Git generates a 40-character checksum (SHA-1) hash for every object and the first two characters of that checksum are used as the directory name and the other 38 as a file name.

Therefore the 40 character hashes that we have are –




Let us now check what are these 3 different objects and their types. We will use the command – git cat-file 

However , the command that we would be needing are – 

  • git cat-file -t <hash value>  // used for showing type of object
  • git cat-file -p <hash-value> // used for showing content of object

Let us check the type of our objects – 

git cat-file -t <40 character hash value>  //checks the type of the object

So, the types that we have got are – blob, tree, and commit. Let us understand them in more detail.

1. Blob Object

Blob – Binary Large Object

Blob stores the contents of the file. Whenever we commit our files the first type of objects that are created are the blob objects. Let us have a look at the content of our blob object with the help of –

git cat-file -p <blob object hash value> 

We can see that we got the content of our file demo.txt that we wrote initially i.e Hello Geeks.

2. Tree Object

Tree objects contain a list of all files in our repository with a pointer to the blob object assigned to them. Let us have a look at the content of our tree object with the help of –

git cat-file -p <tree object hash value> 

Each line in a Tree object has – file permissions, object type, object hash, and filename. Let us break down the line – 

File Permission (100644) – Permissions of 644 means that the owner of the file has read and write access, while the other users on the system only have read access. blob represents the type of object. 40 character hash represents the hash of the object. You can verify it with your blob hash. demo.txt represents the filename.

3. Commit Object

Git creates a commit object that has a pointer to its tree object. The commit object contains – tree object hash, parent commit hash, author, committer, date, and message. Let us have a look at the content of our commit object with the help of –

git log 

git cat-file -p <commit object hash value> 

As clear from the above image, the commit object consists of – Tree object, Name of the author, Name of the committer, and the commit message. Since we have covered 3 different types of objects, we are left with one i.e Tag Object.

4. Tag Object

A tag object contains an object name, object type, tag name, the name of the person who created the tag, and a message. Let us make an annotated tag using – 

git tag -a “first-tag” -m “Tag For First Commit” 

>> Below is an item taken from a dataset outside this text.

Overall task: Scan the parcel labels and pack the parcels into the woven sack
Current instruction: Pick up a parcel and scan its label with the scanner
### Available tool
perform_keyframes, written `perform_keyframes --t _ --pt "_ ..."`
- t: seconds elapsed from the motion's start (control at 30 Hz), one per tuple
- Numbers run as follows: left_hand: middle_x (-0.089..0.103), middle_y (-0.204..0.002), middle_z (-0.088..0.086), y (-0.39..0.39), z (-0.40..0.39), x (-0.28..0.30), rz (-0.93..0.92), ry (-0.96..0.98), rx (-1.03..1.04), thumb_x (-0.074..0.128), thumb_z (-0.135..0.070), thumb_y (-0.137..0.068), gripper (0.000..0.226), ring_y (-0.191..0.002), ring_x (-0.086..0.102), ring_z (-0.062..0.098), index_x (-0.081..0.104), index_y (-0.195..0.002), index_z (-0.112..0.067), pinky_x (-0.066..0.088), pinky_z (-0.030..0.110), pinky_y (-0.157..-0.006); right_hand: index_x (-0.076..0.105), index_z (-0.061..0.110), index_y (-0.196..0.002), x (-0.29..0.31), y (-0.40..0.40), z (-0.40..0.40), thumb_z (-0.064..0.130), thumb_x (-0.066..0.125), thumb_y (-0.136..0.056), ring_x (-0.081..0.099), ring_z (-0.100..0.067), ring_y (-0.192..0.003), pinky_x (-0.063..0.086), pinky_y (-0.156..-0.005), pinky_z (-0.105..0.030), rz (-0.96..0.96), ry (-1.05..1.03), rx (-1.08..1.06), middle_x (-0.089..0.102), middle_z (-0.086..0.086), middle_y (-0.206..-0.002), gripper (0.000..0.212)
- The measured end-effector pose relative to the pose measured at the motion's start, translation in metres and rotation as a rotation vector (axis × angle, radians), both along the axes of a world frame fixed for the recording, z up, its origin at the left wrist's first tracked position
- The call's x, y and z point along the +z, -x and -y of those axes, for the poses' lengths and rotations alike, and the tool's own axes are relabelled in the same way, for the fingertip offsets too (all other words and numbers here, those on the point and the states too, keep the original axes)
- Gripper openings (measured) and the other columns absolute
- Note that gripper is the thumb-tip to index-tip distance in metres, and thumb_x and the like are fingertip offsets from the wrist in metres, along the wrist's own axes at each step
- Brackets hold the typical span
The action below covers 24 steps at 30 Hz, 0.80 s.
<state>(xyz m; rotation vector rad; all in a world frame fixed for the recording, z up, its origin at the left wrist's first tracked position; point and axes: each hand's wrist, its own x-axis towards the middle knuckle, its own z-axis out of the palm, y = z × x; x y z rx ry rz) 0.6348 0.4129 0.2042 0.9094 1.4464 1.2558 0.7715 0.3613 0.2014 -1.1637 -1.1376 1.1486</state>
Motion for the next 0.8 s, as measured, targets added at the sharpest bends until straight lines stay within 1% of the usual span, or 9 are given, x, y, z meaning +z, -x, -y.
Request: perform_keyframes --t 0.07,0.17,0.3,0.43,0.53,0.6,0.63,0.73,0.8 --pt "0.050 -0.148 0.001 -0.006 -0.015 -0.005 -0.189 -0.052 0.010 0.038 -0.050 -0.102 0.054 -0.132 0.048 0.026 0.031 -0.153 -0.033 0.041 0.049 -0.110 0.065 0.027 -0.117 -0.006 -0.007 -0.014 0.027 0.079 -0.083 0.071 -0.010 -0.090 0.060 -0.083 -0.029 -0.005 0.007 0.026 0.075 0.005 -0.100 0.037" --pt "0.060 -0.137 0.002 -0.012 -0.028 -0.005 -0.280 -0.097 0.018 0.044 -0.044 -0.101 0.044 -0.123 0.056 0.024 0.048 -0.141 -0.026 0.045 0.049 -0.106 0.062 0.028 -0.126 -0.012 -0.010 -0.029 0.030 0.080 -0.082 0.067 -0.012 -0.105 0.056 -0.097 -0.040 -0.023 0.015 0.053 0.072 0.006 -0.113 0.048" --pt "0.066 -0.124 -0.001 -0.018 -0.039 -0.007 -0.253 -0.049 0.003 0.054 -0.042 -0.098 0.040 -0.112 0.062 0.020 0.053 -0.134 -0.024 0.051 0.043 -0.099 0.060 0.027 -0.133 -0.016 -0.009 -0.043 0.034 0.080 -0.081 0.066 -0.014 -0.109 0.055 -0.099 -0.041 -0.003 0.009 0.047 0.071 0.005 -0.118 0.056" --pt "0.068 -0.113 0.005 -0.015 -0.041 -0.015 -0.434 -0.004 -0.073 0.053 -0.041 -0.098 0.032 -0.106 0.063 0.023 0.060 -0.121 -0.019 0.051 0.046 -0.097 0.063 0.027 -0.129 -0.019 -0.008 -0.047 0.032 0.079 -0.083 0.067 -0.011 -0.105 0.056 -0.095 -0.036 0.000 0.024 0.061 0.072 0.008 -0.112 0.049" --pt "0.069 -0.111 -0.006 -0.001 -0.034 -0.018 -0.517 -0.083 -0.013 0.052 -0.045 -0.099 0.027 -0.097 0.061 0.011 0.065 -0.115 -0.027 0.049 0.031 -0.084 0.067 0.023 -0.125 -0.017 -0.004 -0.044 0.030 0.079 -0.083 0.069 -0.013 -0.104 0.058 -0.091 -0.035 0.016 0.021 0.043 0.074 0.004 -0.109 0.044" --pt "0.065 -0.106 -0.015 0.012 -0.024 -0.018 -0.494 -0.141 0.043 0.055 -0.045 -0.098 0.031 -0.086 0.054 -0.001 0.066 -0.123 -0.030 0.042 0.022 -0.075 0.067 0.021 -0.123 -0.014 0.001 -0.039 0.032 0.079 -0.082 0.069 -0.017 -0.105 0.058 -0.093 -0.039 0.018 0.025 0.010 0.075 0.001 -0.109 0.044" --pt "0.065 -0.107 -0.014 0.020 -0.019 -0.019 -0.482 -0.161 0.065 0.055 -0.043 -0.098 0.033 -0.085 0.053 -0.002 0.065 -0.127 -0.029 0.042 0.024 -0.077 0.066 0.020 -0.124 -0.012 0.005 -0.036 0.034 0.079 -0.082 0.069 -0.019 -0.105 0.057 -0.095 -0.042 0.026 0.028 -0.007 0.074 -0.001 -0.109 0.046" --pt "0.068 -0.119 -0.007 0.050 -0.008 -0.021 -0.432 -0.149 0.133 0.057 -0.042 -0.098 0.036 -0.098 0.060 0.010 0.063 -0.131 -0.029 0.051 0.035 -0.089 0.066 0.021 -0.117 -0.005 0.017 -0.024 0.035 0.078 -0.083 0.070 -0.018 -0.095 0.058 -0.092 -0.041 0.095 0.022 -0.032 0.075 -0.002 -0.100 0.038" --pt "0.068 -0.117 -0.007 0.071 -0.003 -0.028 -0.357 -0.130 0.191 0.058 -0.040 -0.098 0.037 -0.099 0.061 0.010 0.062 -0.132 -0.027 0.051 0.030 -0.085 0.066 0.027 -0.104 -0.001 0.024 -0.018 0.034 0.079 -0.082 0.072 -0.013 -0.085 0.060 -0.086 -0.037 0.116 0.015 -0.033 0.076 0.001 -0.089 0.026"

Let us now check our objects folder to see whether the tag object is created or not.

We can see that a new directory “97” is being added. Let us now verify our type and see the contents of our tag object.

git cat-file -t <tag object hash value>

git cat-file -p <tag object hash value>

We can see that the tag object is pointing to the commit object (verify using our commit hash value) as we expected. I hope you would have found this article useful. We have covered all four object types and you can try more by doing some changes and repeating above the steps again.